Sector, in geometry, the portion of the area of a circle included between two radii and an arc. The instrument called by this name is used for solving mechanically numerous questions of proportions in geometry and trigonometry. It is called by the French the compass of proportion. It is made of two strips of ivory, wood, or metal, each of them 6 in. or a foot long, and is hinged in the centre like a carpenter's rule. The pivot represents the centre of the circle, and the lines drawn from it upon the two limbs the radii. Upon these lines are drawn the several scales specially adapted to the sector. Other scales not directly belonging to it may be placed in the blank spaces on the limbs. The scales for the radial lines are selected and arranged according to the particular uses for which the instrument is intended.
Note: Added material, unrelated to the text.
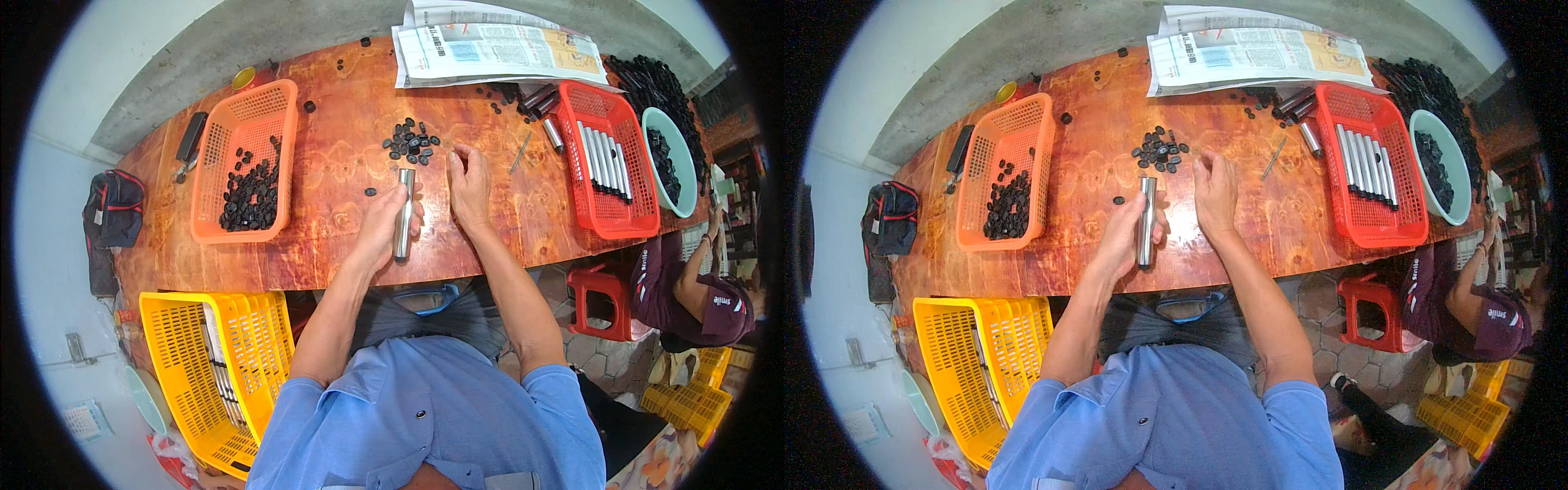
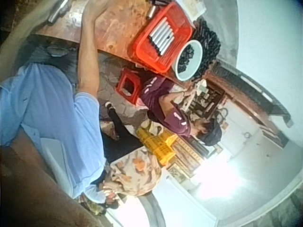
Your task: The person repeatedly picks small black circular pieces from a table and inserts them into a silver cylindrical tube, then places the tube into a red basket. The person continues this process throughout the clip.
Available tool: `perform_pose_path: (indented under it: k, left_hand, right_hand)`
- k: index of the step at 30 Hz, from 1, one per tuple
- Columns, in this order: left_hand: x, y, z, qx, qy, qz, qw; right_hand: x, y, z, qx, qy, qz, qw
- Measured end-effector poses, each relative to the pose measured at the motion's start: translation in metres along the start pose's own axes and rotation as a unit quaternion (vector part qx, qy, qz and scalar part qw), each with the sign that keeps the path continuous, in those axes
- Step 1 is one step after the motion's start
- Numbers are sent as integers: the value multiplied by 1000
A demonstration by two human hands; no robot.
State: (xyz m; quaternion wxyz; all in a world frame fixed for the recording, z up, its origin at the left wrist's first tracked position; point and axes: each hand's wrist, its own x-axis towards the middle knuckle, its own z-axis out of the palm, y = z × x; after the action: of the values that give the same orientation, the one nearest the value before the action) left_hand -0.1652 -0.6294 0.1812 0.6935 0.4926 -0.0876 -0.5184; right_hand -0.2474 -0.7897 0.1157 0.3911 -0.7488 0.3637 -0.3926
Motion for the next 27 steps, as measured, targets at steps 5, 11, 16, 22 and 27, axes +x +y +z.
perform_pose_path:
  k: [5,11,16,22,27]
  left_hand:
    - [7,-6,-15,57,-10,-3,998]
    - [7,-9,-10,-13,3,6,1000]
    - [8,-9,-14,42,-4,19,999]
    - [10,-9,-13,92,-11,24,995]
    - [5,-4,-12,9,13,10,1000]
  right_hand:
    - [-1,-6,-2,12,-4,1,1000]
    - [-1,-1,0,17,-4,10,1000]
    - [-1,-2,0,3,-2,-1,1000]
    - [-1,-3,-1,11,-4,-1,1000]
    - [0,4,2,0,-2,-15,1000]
They commonly consist of a line of chords by which we may protract an angle of any number of degrees, find the degrees corresponding to any arc, etc.; a scale of equal parts, which affords the means when the limbs are opened to the proper extent of finding with a pair of dividers a third proportional to two given lines, or a fourth to three given lines, etc.; also lines of sines, secants, tangents, and polygons.
The sector is a convenient instrument in plotting for giving without calculation angles and the lengths of required lines; but all instruments are necessarily imperfect, and since the introduction of logarithmic tables this one is little used. - An instrument called the astronomical or equatorial sector is used for taking the difference of right ascensions and declinations of stars; and the zenith sector is used in trigonometrical surveys to determine the zenith distances of stars whose declinations differ little from the latitude of the observer.